Toy maker Tomy Co. is hoping to score a comeback in the U.S. this Christmas with toy trains and cars that boast a 40-year history in Japan but failed previously to catch on abroad.

Tomy, Japan’s No. 2 toy company, which also makes Transformer robots, dominates the plastic train and die-cast car market here.

But it is looking abroad for growth as Japan’s declining birthrate — already one of the lowest in the world — makes future prospects bleak.

Tomy is hopeful about yearend sales in the U.S., the world’s biggest economy, even as worries linger about purse-tightening amid unemployment there near 10 percent.

“The tradition of enjoying the holidays is so much stronger in the U.S.,” Tomy general manager Shigemi Sugaya said Tuesday. “Toy sales are going to hold up compared with other industries.”

The Tomica Mega Station Set, which includes a miniature railway, railroad crossing and two die-cast cars, is selling for $79.99 (about ¥6,690) in the U.S. Other products, such as the Gas Station and Pizza Shop, are smaller and cheaper.

The parts can be placed together in various combinations to create a sprawling fantasy world of vehicles and trains for children ages 4 to 7, company officials said.

Sales are going strong recently, including Black Friday, at U.S. retail chain Toys R Us, with which Tomy has an exclusive deal to sell the sets.

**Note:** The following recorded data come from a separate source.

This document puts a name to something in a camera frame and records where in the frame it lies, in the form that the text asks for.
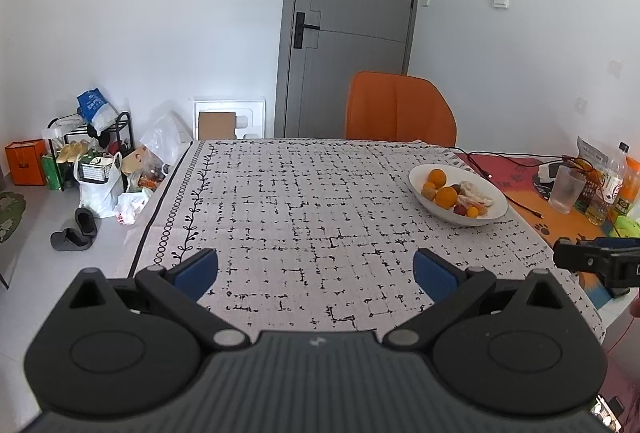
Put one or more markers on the green box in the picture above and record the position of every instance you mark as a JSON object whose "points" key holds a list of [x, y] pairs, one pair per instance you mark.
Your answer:
{"points": [[52, 173]]}

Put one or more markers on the brown paper bag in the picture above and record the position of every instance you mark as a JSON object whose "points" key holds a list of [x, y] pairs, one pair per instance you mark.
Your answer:
{"points": [[134, 160]]}

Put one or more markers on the white and red plastic bag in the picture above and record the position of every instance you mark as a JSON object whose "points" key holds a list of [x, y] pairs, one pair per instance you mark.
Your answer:
{"points": [[131, 208]]}

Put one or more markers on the dark grey slipper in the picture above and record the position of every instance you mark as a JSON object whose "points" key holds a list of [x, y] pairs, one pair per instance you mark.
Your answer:
{"points": [[70, 240], [86, 221]]}

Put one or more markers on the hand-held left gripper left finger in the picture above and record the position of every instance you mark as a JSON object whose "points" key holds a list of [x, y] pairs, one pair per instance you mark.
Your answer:
{"points": [[197, 270]]}

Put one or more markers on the white charger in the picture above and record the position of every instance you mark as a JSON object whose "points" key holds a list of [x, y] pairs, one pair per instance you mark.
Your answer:
{"points": [[550, 172]]}

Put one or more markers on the white bowl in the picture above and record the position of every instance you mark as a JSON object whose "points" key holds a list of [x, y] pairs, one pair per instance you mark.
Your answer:
{"points": [[465, 219]]}

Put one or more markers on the peeled orange piece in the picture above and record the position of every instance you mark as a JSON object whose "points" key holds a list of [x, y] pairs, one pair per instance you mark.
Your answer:
{"points": [[471, 203], [475, 189]]}

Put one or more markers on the red orange paw-print mat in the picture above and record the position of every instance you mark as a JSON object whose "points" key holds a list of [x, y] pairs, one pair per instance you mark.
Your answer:
{"points": [[530, 203]]}

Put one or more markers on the bag of groceries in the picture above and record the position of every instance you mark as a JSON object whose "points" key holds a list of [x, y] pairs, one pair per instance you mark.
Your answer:
{"points": [[147, 180]]}

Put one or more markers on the brown cardboard sheet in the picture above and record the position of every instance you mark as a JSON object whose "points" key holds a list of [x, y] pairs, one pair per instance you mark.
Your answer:
{"points": [[216, 126]]}

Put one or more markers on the pair of yellow slippers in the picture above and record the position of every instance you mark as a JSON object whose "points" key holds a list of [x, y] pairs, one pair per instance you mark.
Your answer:
{"points": [[72, 151]]}

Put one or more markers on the clear plastic bottle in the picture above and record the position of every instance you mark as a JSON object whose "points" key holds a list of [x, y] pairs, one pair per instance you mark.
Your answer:
{"points": [[611, 178]]}

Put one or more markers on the black shoe rack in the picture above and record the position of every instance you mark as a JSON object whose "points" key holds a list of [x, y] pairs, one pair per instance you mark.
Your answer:
{"points": [[122, 133]]}

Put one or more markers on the orange box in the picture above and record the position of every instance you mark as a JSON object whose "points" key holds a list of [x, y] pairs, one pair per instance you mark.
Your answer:
{"points": [[26, 163]]}

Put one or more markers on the green rug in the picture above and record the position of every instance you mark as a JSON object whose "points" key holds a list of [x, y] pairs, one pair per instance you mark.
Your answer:
{"points": [[10, 215]]}

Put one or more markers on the clear plastic cup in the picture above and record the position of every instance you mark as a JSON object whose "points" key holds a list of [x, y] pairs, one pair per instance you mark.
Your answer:
{"points": [[566, 190]]}

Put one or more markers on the small yellow fruit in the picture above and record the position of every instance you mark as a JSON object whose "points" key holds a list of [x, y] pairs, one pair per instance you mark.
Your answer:
{"points": [[428, 193], [472, 212]]}

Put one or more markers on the white foam packaging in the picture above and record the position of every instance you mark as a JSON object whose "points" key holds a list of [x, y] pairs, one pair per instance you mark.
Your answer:
{"points": [[252, 113]]}

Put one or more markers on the clear plastic bag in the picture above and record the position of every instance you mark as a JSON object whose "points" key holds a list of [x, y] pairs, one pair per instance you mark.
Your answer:
{"points": [[165, 138]]}

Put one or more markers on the white wall socket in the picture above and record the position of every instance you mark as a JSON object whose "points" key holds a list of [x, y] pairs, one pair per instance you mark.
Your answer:
{"points": [[581, 105], [614, 67]]}

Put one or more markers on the silver snack bag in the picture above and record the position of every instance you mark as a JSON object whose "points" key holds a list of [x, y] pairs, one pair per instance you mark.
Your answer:
{"points": [[591, 153]]}

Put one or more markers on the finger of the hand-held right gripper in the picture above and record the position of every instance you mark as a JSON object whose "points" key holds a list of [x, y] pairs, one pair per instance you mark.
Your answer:
{"points": [[580, 255]]}

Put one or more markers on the blue and white bag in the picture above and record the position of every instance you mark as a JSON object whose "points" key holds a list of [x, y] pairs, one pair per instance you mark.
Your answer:
{"points": [[95, 108]]}

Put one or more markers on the black-patterned white tablecloth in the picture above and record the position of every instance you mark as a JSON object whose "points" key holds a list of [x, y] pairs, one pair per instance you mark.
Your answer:
{"points": [[300, 213]]}

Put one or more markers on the orange juice bottle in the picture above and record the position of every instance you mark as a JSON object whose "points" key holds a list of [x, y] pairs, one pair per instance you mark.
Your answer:
{"points": [[631, 188]]}

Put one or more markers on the grey door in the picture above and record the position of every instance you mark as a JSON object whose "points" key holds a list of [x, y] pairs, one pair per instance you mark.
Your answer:
{"points": [[350, 63]]}

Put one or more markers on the orange chair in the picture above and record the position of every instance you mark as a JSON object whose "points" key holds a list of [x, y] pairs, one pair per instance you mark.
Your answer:
{"points": [[400, 108]]}

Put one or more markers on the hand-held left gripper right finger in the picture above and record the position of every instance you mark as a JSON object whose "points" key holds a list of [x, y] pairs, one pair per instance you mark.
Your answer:
{"points": [[434, 273]]}

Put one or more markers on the red plum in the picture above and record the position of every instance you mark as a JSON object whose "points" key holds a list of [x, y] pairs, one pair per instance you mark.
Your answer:
{"points": [[460, 210], [455, 189]]}

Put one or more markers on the green plastic wrapper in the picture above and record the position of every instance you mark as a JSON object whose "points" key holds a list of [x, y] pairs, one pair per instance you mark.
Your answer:
{"points": [[627, 227]]}

Tomy declined to disclose numbers.

Tomica die-cast cars were sold in the U.S. previously, despite the domination of American rival Mattel Inc.’s Hot Wheels, which continues today.

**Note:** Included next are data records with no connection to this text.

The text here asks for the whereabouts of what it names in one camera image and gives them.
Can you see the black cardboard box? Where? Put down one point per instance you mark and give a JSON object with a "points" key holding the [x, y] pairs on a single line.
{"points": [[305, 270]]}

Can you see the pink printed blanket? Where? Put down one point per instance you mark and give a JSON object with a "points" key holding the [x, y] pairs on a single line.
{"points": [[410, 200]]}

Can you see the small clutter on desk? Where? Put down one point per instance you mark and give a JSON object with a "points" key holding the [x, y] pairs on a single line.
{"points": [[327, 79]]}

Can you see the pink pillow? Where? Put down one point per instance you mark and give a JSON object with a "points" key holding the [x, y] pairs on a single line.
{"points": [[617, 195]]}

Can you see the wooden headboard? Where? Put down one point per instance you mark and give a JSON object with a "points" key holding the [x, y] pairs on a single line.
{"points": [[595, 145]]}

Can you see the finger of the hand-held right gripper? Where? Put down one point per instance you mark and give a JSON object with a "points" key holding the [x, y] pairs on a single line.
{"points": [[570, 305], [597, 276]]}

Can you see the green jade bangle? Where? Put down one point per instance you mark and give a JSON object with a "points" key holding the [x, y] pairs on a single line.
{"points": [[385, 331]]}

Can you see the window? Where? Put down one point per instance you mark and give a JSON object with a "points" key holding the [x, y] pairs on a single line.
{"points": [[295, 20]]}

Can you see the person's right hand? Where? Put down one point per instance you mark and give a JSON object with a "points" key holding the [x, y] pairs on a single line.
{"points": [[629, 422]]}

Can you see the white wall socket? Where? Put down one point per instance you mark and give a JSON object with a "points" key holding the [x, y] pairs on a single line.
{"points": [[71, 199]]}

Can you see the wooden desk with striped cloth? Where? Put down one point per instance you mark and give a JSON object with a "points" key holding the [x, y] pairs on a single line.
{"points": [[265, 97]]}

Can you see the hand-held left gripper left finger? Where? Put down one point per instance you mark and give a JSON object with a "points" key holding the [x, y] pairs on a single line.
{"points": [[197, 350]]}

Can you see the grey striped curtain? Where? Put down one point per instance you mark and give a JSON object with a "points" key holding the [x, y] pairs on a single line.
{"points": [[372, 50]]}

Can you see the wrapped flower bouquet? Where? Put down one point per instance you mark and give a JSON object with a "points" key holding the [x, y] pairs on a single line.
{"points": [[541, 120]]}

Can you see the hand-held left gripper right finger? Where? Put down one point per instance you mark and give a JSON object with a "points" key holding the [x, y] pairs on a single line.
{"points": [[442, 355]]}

Sales were discontinued partly because of a rising yen, which makes Japanese exports more expensive overseas. Since then, production has shifted to China, Vietnam and Thailand, making the die-cast cars more competitive.

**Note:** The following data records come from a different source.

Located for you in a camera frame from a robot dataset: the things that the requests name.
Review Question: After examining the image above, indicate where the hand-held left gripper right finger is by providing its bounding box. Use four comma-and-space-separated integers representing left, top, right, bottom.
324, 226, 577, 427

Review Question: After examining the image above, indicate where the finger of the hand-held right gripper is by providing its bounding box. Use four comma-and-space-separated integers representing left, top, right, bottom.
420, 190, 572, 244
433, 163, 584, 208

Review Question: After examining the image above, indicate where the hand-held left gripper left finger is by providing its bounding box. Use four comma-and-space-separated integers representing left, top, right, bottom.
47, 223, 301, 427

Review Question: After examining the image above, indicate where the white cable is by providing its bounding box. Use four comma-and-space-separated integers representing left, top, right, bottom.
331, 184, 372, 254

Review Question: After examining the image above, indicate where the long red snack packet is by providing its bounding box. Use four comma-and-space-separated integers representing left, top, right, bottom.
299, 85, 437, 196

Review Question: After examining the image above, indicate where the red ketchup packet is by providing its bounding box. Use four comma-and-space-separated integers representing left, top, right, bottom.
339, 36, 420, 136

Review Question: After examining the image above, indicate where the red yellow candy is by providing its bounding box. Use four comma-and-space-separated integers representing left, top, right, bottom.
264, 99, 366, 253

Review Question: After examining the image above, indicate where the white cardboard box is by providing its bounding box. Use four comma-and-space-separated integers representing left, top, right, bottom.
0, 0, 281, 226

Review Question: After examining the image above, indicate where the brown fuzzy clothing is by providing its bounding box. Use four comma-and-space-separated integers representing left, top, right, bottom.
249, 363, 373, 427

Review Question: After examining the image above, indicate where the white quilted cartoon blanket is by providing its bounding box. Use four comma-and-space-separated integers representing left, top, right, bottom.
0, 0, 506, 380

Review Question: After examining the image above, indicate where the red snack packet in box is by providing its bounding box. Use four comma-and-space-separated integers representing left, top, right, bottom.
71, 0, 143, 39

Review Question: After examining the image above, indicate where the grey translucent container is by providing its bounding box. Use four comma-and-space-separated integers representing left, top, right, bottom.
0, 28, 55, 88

Satoshi Shimizu, a developer at Tomy, acknowledged that toy trains had long been a hard-sell for American children. They’ve been popular in Japan because of the high-profile bullet trains and ubiquitous commuter trains.

Tomy is determined to raise overseas sales to 25 percent of total sales in about two years. The proportion is expected to be 20 percent in the current business year ending next March.

“We feel that this is not enough,” said Mark Shinohara, chief operating officer of Tomy’s U.S. office. The products are already well-known in China and Taiwan, he said in a recent telephone interview from Santa Ana, Calif.

Tomy offerings will be facing off against Thomas & Friends, and also against Danish toy maker Lego, although that tends to be for older children, in addition to Hot Wheels.